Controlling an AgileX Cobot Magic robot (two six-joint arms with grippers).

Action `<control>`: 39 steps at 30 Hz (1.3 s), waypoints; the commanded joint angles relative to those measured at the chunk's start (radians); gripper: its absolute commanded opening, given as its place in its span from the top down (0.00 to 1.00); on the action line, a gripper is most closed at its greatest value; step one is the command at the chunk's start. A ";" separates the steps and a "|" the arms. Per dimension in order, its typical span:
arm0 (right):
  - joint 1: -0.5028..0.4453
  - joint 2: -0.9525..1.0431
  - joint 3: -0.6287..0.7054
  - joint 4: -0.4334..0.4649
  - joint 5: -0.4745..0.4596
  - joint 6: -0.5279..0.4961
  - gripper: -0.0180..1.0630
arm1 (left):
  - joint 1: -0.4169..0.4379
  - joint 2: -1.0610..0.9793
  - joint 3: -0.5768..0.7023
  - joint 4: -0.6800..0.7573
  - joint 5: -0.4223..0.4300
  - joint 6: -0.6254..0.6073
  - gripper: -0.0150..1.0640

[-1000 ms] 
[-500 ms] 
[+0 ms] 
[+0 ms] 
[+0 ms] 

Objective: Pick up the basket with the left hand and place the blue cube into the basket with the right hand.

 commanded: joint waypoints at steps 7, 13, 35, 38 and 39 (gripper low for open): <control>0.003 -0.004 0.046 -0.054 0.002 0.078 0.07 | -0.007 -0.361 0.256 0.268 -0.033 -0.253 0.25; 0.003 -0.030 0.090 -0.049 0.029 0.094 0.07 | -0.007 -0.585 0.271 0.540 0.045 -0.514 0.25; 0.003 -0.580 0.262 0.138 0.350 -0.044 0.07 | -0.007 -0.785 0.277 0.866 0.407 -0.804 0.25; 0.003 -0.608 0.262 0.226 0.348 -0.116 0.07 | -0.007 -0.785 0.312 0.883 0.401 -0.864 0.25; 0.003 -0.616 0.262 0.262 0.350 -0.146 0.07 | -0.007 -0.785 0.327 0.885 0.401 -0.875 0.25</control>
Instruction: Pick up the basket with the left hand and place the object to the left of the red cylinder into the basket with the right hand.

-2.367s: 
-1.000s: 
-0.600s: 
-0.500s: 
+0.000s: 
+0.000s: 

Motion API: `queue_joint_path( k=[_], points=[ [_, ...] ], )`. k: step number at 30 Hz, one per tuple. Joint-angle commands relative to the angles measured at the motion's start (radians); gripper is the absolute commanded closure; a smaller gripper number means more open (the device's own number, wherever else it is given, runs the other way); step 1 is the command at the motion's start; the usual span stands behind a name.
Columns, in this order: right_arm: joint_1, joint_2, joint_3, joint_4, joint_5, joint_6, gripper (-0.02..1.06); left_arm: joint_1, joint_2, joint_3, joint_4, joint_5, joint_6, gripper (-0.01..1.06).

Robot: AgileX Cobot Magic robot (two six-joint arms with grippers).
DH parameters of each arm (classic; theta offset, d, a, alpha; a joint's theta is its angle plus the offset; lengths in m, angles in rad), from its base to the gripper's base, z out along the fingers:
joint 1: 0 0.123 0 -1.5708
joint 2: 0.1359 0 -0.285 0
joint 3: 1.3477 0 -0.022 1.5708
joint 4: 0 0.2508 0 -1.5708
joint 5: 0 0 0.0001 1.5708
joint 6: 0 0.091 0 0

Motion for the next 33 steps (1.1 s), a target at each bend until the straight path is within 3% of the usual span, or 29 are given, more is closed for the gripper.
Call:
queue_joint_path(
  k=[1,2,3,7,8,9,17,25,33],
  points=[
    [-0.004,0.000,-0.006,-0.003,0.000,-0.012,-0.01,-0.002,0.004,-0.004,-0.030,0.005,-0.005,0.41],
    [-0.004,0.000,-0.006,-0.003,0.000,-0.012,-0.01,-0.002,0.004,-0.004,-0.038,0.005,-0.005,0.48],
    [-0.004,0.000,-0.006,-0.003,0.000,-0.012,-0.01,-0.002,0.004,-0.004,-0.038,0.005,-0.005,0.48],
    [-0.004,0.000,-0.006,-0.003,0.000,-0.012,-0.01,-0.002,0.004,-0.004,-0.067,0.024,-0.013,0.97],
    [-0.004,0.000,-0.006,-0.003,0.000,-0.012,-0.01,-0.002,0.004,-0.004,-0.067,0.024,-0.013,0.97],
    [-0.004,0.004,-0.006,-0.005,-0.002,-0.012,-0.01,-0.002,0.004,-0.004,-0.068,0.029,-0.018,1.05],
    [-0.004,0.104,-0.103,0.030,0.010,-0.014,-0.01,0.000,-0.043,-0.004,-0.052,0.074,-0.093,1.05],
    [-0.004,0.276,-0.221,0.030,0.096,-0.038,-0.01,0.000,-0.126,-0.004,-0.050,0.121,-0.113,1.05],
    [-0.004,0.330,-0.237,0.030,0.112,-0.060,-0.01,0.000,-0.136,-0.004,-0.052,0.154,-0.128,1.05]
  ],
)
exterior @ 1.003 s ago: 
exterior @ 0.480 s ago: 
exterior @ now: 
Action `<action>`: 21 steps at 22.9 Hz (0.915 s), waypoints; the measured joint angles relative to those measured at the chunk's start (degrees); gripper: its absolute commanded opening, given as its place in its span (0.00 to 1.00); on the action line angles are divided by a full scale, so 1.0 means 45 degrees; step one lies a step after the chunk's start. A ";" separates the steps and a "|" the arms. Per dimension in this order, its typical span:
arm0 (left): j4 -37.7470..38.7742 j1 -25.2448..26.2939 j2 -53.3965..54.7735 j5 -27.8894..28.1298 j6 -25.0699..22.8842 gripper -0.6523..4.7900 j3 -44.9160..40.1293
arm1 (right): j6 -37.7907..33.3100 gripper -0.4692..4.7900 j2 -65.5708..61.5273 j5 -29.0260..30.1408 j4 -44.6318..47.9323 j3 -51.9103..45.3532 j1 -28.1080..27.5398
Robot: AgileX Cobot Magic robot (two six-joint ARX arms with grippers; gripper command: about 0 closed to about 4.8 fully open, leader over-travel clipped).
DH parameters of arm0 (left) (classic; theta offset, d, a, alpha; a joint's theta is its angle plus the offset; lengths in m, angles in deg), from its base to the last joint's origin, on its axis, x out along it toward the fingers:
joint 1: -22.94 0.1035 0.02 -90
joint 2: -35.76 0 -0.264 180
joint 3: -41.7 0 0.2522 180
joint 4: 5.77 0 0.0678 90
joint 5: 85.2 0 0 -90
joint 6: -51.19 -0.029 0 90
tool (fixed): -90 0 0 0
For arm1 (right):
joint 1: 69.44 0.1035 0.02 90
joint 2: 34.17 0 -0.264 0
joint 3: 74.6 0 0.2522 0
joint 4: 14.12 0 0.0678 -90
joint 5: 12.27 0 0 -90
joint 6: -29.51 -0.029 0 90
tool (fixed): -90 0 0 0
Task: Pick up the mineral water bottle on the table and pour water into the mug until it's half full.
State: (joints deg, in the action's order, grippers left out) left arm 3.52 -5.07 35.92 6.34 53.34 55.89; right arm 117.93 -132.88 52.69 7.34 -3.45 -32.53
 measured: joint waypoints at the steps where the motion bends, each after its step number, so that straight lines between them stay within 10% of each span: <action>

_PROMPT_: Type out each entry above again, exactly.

_YOUR RESPONSE_:
Controlling an AgileX Cobot Magic robot (two six-joint arms with grippers).

Action `<control>`: 39 steps at 30 Hz (1.3 s), waypoints; the commanded joint angles relative to those measured at the chunk's start (radians); gripper: its absolute commanded opening, given as its place in its span from the top down (0.00 to 1.00); on the action line, a gripper is most closed at its greatest value; step one is the command at the chunk's start. A ";" separates the steps and a "|" the arms. Per dimension in order, its typical span:
arm0 (right):
  - joint 1: -0.5028..0.4453
  - joint 2: -0.9525..1.0431
  - joint 3: -0.6287..0.7054
  - joint 4: -0.4334..0.4649
  - joint 5: -0.4745..0.4596
  - joint 6: -0.5279..0.4961
  - gripper: -0.0180..1.0630
arm1 (left):
  - joint 1: -0.4169..0.4379
  - joint 2: -1.0610..0.9793
  - joint 3: -0.5768..0.7023
  - joint 4: -0.6800..0.7573
  - joint 5: -0.4223..0.4300
  - joint 6: -0.6254..0.6073
  - gripper: -0.0150..1.0640

[-1000 ms] 
[-500 ms] 
[+0 ms] 
[+0 ms] 
[+0 ms] 

Objective: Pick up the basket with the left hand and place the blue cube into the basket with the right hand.

 commanded: joint waypoints at steps 7, 13, 35, 38 and 39 (gripper low for open): <control>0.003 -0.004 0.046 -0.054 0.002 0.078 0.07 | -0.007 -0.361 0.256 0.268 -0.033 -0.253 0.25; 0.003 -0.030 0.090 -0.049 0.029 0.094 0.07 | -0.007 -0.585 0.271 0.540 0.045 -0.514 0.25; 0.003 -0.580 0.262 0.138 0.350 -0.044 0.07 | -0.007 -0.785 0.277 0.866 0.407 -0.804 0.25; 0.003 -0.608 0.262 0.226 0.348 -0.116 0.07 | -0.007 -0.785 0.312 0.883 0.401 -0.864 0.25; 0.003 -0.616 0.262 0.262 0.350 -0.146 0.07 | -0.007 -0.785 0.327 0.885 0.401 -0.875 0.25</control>
Instruction: Pick up the basket with the left hand and place the object to the left of the red cylinder into the basket with the right hand.

-2.367s: 
-1.000s: 
-0.600s: 
-0.500s: 
+0.000s: 
+0.000s: 

Motion API: `queue_joint_path( k=[_], points=[ [_, ...] ], )`. k: step number at 30 Hz, one per tuple. Joint-angle commands relative to the angles measured at the motion's start (radians); gripper is the absolute commanded closure; a smaller gripper number means more open (the device's own number, wherever else it is given, runs the other way); step 1 is the command at the motion's start; the usual span stands behind a name.
Columns, in this order: right_arm: joint_1, joint_2, joint_3, joint_4, joint_5, joint_6, gripper (-0.02..1.06); left_arm: joint_1, joint_2, joint_3, joint_4, joint_5, joint_6, gripper (-0.01..1.06).

Robot: AgileX Cobot Magic robot (two six-joint arms with grippers).
DH parameters of each arm (classic; theta offset, d, a, alpha; a joint's theta is its angle plus the offset; lengths in m, angles in rad), from its base to the gripper's base, z out along the fingers:
joint 1: 0 0.123 0 -1.5708
joint 2: 0.1359 0 -0.285 0
joint 3: 1.3477 0 -0.022 1.5708
joint 4: 0 0.2508 0 -1.5708
joint 5: 0 0 0.0001 1.5708
joint 6: 0 0.091 0 0

Motion for the next 33 steps (1.1 s), a target at each bend until the straight path is within 3% of the usual span, or 29 are given, more is closed for the gripper.
Call:
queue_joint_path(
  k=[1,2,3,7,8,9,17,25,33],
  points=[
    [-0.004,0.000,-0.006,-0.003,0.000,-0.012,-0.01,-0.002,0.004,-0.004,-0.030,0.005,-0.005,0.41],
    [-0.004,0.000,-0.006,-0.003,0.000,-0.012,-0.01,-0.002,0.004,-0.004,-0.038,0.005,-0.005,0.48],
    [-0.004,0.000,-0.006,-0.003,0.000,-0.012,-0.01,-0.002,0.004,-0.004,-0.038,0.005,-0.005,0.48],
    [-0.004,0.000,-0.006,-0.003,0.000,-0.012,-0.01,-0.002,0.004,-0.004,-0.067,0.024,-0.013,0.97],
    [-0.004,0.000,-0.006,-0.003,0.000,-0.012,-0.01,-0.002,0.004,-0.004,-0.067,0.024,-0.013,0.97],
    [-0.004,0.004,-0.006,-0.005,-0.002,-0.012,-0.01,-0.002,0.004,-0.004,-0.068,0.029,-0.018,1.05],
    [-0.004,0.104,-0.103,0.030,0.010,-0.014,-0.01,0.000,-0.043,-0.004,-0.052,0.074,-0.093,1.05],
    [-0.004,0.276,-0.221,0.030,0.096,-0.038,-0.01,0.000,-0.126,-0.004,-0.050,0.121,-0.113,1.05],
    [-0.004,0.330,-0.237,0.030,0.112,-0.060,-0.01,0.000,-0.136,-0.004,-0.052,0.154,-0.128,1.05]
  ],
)
exterior @ 1.003 s ago: 
exterior @ 0.480 s ago: 
exterior @ now: 
Action `<action>`: 21 steps at 22.9 Hz (0.915 s), waypoints; the measured joint angles relative to those measured at the chunk's start (degrees); gripper: its absolute commanded opening, given as its place in its span (0.00 to 1.00); on the action line angles are divided by a full scale, so 1.0 means 45 degrees; step one lies a step after the chunk's start. A ";" separates the steps and a "|" the arms. Per dimension in this order, its typical span:
arm0 (left): j4 -37.7470..38.7742 j1 -25.2448..26.2939 j2 -53.3965..54.7735 j5 -27.8894..28.1298 j6 -25.0699..22.8842 gripper -0.6523..4.7900 j3 -44.9160..40.1293
arm1 (right): j6 -37.7907..33.3100 gripper -0.4692..4.7900 j2 -65.5708..61.5273 j5 -29.0260..30.1408 j4 -44.6318..47.9323 j3 -51.9103..45.3532 j1 -28.1080..27.5398
Robot: AgileX Cobot Magic robot (two six-joint ARX arms with grippers; gripper command: about 0 closed to about 4.8 fully open, leader over-travel clipped).
DH parameters of arm0 (left) (classic; theta offset, d, a, alpha; a joint's theta is its angle plus the offset; lengths in m, angles in deg), from its base to the last joint's origin, on its axis, x out along it toward the fingers:
joint 1: -22.94 0.1035 0.02 -90
joint 2: -35.76 0 -0.264 180
joint 3: -41.7 0 0.2522 180
joint 4: 5.77 0 0.0678 90
joint 5: 85.2 0 0 -90
joint 6: -51.19 -0.029 0 90
tool (fixed): -90 0 0 0
For arm1 (right):
joint 1: 69.44 0.1035 0.02 90
joint 2: 34.17 0 -0.264 0
joint 3: 74.6 0 0.2522 0
joint 4: 14.12 0 0.0678 -90
joint 5: 12.27 0 0 -90
joint 6: -29.51 -0.029 0 90
tool (fixed): -90 0 0 0
Task: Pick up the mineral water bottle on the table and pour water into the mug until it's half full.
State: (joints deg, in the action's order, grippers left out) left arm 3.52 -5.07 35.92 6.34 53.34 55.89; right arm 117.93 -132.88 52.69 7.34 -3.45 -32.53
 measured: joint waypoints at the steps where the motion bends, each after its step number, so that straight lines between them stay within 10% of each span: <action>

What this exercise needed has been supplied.